Lately this is what is glaring right in front of my eyes in the world around me. Of course I never use to see it, and even engaged in it with others and didn't know anything was wrong with this. But as I go on in my own journey and reclaim my own power back I see it, I can see where I engaged in it and tried to continue that pattern of being with T and at first found it uncomfortable when T didnt "play" the role that those engaged in the drama triangle play.
Yesterday morning at work, I arrived early and man is there a lot of "victim dramas" in the work place, where actually where ever a group of people meet perhaps, and this guy sat oppersite me, I'll just call him mick, and he asked how I was? I said good thanks, and then he asked me some more stuff, I replied, wishing I must admit that we could just stop at the "hello" as it was early and I wasn't really into too much conversation about nothing, and then he said he was switching depts, Oh I said, how come, he said, to much homophobia on my present dept, Oh I said, really, by now I felt a bit enraged for him and asked him had he put a complaint into anyone? Then he said, yeah I told the previous manager but he just sort of told everyone off and that was it. Now I'm still taking this serious and said, well that doesnt sound enough you can take it further, then he replied, yeah I guess and didnt seem to want to hear any serious talk on the subject he wanted me to get involved with the personalities of the others on his dept, to single them out and talk about them, but I didnt allow myself to get pulled into this angle of the chat, and then he said, they call me lazy too, I said well are you? he said well if the others are standing around gossiping I'm gonna too, oh dear, I begun to loose the will to continue with this and felt no matter what I'd said to him about the right and wrong way to deal with racism/homophobia or any of the isms he wasn't going to be listening, he was trapped in his "victim" role asn was looking for me to rescue him, which if he'd listened he';d have heard when I said about taking the complaint higher.

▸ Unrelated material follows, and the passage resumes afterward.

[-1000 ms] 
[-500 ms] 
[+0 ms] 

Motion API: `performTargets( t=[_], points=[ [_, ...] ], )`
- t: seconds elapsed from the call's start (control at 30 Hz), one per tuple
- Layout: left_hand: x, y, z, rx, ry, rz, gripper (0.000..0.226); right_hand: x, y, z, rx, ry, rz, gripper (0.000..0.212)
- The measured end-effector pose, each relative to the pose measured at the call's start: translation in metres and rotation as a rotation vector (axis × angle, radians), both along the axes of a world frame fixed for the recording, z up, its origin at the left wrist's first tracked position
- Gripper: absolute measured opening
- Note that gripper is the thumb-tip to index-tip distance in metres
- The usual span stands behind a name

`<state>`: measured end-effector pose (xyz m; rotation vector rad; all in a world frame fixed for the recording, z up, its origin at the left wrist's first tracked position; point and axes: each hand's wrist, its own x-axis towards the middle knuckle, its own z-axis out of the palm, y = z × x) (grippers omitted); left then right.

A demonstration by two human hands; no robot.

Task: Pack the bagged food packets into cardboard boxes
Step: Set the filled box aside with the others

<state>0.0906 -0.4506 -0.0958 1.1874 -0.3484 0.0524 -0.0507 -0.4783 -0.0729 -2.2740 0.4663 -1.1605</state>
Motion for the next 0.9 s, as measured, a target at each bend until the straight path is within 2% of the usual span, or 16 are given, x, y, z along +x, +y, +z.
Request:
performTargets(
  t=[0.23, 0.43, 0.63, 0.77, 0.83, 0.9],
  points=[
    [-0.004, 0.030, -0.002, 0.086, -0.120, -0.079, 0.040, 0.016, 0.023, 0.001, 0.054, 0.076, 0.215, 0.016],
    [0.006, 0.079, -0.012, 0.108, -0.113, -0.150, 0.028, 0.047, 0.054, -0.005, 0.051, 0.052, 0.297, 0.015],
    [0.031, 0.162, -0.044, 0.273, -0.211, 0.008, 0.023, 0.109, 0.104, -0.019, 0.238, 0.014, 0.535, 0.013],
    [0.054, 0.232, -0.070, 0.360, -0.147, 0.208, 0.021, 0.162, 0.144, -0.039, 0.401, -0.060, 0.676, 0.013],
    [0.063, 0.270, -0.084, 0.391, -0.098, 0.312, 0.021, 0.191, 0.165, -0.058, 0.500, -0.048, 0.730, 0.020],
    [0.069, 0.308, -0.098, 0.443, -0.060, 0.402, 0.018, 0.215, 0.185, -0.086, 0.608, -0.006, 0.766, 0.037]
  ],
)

Later that morning I walked past his dept and saw him jesting around with the so called "homophobics" which they proberbly are too but I saw mick wasn't ready to drop his "victimhood", he was still getting something from it, I did mention rather crossly to him toward the end of our very early morning chat that if not for himself then he needs to do something for others that might come along and face discrimination? that too was met with shy looking eyes and a "yeah guess so", but I knew that meant little to him. I cringe now when I think some of the ways I'd acted when I first got to T.